Spannungsfeld zwischen Gewerbeansiedlungen, naturbelassener Landschaft und Agrarregion

Mit Bürgerbeteiligung und Moderationsverfahren habe man in der Kreisstadt Bad Neuenahr-Ahrweiler im Zuge der Twin-Diskussion gute Erfahrungen gemacht, bestätigte Horst Gies. Er wies grundsätzlich auf das Spannungsfeld zwischen Gewerbeansiedlungen, naturbelassener Landschaft und Agrarregion hin.

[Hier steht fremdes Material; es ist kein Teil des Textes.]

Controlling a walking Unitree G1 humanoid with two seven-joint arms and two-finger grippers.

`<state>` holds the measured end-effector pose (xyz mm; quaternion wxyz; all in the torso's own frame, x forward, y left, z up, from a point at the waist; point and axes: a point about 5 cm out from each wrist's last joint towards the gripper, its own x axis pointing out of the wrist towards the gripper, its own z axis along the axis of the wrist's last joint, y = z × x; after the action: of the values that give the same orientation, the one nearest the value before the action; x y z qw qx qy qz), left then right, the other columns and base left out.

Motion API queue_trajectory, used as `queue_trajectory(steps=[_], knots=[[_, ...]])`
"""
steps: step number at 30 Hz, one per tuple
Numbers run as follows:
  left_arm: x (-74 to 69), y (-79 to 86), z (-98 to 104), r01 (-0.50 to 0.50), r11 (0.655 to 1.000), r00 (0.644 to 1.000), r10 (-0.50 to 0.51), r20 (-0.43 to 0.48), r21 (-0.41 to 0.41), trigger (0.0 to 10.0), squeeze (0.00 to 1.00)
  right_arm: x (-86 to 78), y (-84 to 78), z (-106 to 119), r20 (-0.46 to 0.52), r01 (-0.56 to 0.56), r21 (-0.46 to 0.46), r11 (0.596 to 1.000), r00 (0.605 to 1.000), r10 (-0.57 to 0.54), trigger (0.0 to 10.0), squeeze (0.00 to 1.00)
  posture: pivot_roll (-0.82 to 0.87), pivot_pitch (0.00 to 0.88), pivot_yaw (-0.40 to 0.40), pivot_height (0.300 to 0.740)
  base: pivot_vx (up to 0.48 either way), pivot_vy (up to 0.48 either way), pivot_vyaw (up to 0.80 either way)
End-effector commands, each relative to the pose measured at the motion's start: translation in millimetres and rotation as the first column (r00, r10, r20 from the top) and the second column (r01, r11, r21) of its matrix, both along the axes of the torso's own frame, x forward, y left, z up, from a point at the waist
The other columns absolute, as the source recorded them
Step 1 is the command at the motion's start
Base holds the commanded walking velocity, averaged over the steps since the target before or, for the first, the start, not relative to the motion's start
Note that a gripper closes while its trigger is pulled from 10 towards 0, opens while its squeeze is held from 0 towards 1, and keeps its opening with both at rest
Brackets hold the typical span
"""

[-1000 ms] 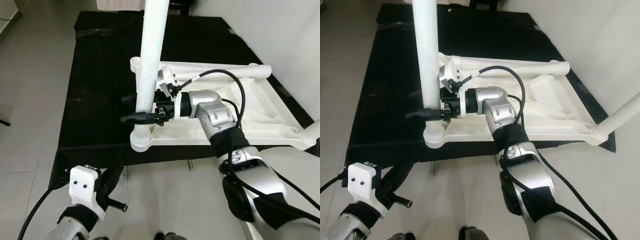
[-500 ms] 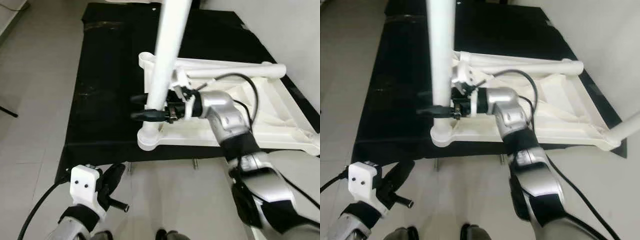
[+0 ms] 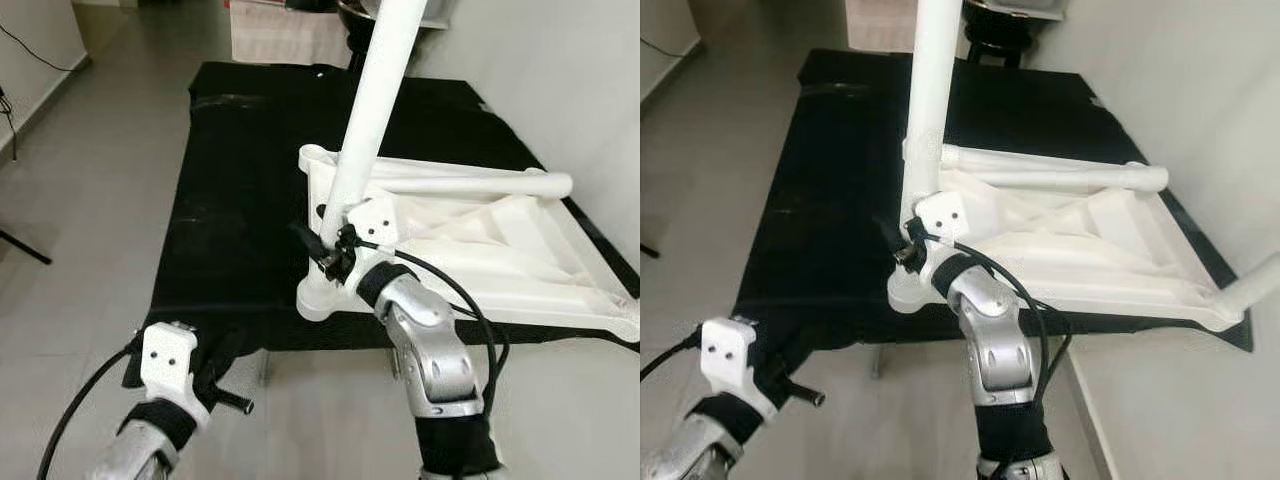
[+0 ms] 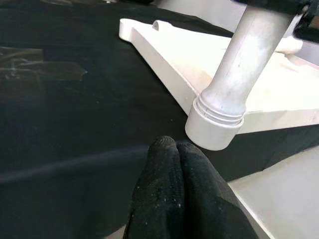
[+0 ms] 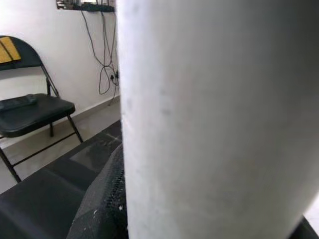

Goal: Building children table

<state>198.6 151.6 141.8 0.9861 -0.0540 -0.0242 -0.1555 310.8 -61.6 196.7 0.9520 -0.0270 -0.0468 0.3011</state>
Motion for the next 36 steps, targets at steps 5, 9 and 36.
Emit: queue_trajectory(steps=[5,9,36], knots=[[1.9,2.0,-4,-0.017,1.000,1.000,0.017,-0.004,0.006,10.0,0.00,-8.8,7.9,-44,-0.255,0.016,-0.091,0.996,0.966,-0.039,10.0,0.00,-0.14,0.124,-0.142,0.740,0.000,0.000,0.00],[3.5,1.7,-5,-0.004,1.000,1.000,0.004,-0.003,0.003,10.0,0.00,-13.9,13.3,-35,-0.259,-0.026,-0.025,0.999,0.966,0.019,10.0,1.00,-0.14,0.125,-0.142,0.740,0.000,0.000,0.00],[-21.6,-12.4,6,0.013,1.000,1.000,-0.013,-0.017,-0.027,10.0,0.00,21.7,31.5,46,-0.056,-0.868,-0.112,0.483,0.491,0.869,10.0,0.00,-0.07,0.262,-0.167,0.740,0.000,0.000,0.00]])
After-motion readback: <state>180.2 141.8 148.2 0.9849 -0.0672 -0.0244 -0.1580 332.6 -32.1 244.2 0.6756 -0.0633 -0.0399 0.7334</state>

Die etwaige Ansiedlung eines FOC bereite ihm Sorge, da er nachteilige Auswirkungen auf den Einzelhandel der benachbarten Kommunen befürchte. Gies warnte vor einem Ausbluten der Innenstädte. Michael Schneider indes kann einem FOC am Rande des Innovationsparkes viel abgewinnen: „Da werden Arbeitsplätze geschaffen und Steuereinnahmen generiert. Es entsteht eine Wertschöpfungskette, von der die gesamte Region profitiert.“ Schneider sprach von „guten Zukunftsperspektiven“. Er glaube fest daran, dass es zur Ansiedlung des Outlet-Centers komme: „Wir wollen das schaffen.“ Zusätzlichen Verkehr, der die Gemeindestraßen belasten könnte, sieht er durch das unmittelbar an der Autobahn geplante Einkaufscenter nicht.

Die zahlreich erschienenen Zuhörer vernahmen es mit skeptischen Mienen. Antworten darauf, wohin die Grafschaft steuert, erhielten sie an dem Abend nicht.